= Work to complete =
If a line in the entries includes "orange", show that line.

= Records drawn from a dataset =
□ □ □ □

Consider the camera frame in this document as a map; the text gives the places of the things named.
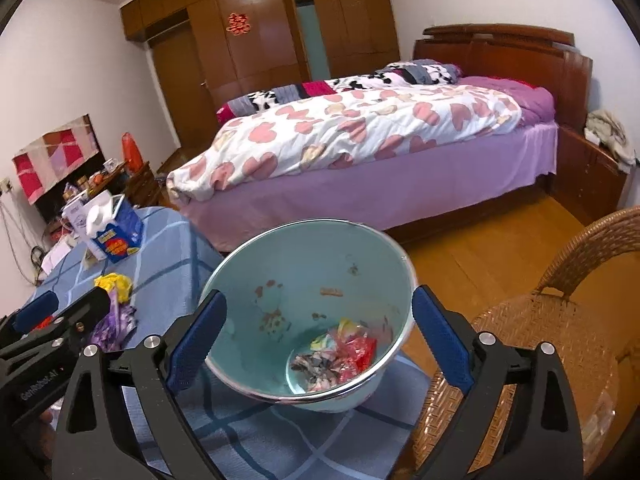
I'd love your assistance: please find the wicker chair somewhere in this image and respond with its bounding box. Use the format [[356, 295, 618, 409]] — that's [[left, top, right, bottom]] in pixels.
[[410, 205, 640, 480]]

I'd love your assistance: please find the yellow wrapper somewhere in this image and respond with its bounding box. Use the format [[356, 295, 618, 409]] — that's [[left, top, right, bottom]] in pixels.
[[95, 272, 133, 306]]

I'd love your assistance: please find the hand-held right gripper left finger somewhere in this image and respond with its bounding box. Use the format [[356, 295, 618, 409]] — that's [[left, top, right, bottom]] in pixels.
[[52, 290, 228, 480]]

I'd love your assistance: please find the black television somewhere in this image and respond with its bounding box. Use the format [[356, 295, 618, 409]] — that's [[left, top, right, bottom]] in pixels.
[[37, 115, 107, 223]]

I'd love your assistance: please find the beige cloth pile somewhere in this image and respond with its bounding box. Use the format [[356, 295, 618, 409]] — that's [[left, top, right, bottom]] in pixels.
[[584, 109, 638, 170]]

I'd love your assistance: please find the black cable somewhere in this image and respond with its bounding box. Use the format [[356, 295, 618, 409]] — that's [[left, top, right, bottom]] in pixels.
[[0, 200, 46, 281]]

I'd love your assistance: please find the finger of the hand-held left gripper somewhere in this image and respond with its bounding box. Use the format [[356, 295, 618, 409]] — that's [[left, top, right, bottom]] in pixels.
[[10, 290, 60, 333], [0, 287, 112, 361]]

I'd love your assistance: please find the grey patterned wrapper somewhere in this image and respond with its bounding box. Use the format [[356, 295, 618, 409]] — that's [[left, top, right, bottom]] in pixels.
[[290, 350, 341, 391]]

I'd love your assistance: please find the wooden bed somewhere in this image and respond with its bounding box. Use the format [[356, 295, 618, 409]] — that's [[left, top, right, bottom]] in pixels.
[[165, 24, 596, 256]]

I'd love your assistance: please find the red snack wrapper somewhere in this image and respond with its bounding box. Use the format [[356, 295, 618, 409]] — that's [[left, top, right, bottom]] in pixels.
[[337, 335, 378, 383]]

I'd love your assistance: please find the patchwork blanket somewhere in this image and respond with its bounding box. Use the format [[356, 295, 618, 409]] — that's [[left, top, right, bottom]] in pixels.
[[216, 60, 463, 123]]

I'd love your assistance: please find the purple wrapper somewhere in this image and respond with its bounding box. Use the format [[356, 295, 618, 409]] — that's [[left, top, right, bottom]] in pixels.
[[90, 292, 138, 353]]

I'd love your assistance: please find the red patchwork cover cloth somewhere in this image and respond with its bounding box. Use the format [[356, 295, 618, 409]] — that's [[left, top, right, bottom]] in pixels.
[[12, 114, 101, 206]]

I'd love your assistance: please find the light green enamel basin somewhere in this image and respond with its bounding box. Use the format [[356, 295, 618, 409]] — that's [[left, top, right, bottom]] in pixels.
[[199, 218, 417, 413]]

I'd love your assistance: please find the brown wooden door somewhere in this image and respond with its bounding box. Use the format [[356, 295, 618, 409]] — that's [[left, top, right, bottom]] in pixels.
[[150, 25, 216, 148]]

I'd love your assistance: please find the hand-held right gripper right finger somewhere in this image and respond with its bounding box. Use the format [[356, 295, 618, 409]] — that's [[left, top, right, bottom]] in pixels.
[[412, 285, 586, 480]]

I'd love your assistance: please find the wooden nightstand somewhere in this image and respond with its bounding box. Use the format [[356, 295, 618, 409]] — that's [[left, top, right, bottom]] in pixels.
[[550, 125, 628, 226]]

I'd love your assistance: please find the white heart print duvet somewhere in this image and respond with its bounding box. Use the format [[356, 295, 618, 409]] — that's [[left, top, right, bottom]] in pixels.
[[166, 86, 523, 203]]

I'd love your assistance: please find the brown wooden wardrobe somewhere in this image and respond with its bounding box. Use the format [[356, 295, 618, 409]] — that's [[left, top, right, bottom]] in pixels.
[[120, 0, 401, 151]]

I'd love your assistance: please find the blue checked tablecloth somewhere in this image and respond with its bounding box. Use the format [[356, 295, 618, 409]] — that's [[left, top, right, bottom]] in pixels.
[[15, 205, 433, 480]]

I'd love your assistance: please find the red plastic bag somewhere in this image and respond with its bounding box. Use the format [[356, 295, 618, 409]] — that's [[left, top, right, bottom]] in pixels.
[[121, 132, 142, 171]]

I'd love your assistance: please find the purple bed sheet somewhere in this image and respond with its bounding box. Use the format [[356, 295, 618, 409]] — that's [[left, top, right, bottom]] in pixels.
[[170, 76, 558, 253]]

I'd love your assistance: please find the blue milk carton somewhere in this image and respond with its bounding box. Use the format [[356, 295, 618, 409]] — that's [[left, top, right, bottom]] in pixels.
[[85, 191, 146, 264]]

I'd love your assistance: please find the white printed box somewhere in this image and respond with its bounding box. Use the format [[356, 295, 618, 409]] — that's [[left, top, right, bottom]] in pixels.
[[61, 195, 126, 236]]

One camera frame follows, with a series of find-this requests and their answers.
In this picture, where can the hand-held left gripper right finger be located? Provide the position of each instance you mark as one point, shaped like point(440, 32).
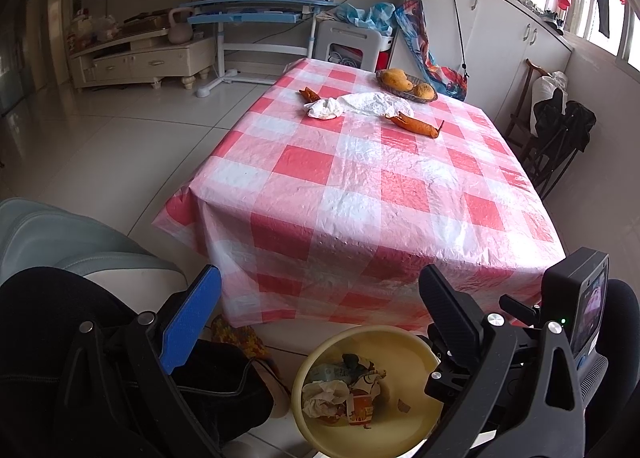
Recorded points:
point(447, 313)

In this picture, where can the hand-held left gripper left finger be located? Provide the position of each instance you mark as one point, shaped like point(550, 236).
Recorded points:
point(192, 318)

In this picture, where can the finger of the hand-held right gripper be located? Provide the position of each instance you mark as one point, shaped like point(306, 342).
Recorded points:
point(447, 375)

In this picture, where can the yellow plastic bin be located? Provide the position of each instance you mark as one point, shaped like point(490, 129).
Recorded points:
point(395, 353)

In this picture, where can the red patterned wrapper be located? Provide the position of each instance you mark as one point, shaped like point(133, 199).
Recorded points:
point(360, 408)

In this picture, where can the white tissue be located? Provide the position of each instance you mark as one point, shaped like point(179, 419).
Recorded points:
point(325, 108)
point(325, 395)

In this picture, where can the colourful knitted slipper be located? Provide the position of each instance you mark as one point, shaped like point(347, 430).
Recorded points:
point(235, 338)

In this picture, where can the small brown scrap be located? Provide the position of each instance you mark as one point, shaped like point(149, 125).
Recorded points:
point(404, 405)

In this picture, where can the person's left leg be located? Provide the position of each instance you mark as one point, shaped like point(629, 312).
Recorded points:
point(40, 328)

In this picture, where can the grey white sofa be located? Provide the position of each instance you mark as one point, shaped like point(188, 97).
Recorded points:
point(60, 238)

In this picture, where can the red checked tablecloth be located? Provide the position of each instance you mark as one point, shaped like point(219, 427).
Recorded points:
point(350, 188)

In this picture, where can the black jacket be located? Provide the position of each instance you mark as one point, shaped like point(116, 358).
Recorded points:
point(560, 122)

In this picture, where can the orange carrot with stem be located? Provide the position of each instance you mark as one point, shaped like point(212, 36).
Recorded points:
point(415, 126)

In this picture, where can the white sack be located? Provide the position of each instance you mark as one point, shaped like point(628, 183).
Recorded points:
point(547, 85)

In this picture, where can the white plastic bag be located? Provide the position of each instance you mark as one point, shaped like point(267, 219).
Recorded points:
point(372, 102)

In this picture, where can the yellow mango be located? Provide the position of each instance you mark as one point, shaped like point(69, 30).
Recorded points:
point(396, 78)
point(425, 90)

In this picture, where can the woven basket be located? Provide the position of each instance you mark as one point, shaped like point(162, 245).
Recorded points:
point(400, 92)

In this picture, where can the dark wooden chair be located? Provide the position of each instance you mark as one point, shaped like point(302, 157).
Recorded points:
point(529, 70)

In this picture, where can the small orange carrot piece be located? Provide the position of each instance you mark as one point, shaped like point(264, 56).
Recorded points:
point(310, 94)

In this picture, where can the cream cabinet with drawers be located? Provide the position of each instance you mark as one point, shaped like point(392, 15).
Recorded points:
point(140, 60)

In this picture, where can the white cupboard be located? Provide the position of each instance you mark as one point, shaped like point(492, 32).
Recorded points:
point(500, 37)

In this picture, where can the colourful printed bag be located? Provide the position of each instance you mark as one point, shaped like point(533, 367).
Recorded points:
point(415, 37)

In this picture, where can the pink kettlebell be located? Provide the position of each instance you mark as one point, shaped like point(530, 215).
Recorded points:
point(180, 32)

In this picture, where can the white plastic stool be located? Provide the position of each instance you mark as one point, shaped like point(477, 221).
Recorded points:
point(350, 35)

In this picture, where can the pale plastic bags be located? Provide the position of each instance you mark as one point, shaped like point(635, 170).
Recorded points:
point(95, 27)

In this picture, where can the blue patterned cloth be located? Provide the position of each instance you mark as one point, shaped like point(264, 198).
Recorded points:
point(370, 15)

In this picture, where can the blue white desk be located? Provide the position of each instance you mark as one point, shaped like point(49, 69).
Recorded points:
point(250, 2)

□ □ □ □

= Exercise output =
In this picture, where can the orange carrot with stem be located? Provide the position of each instance you mark as one point, shaped like point(212, 36).
In this picture, where can the small orange carrot piece be located? Provide the position of each instance you mark as one point, shaped like point(264, 56).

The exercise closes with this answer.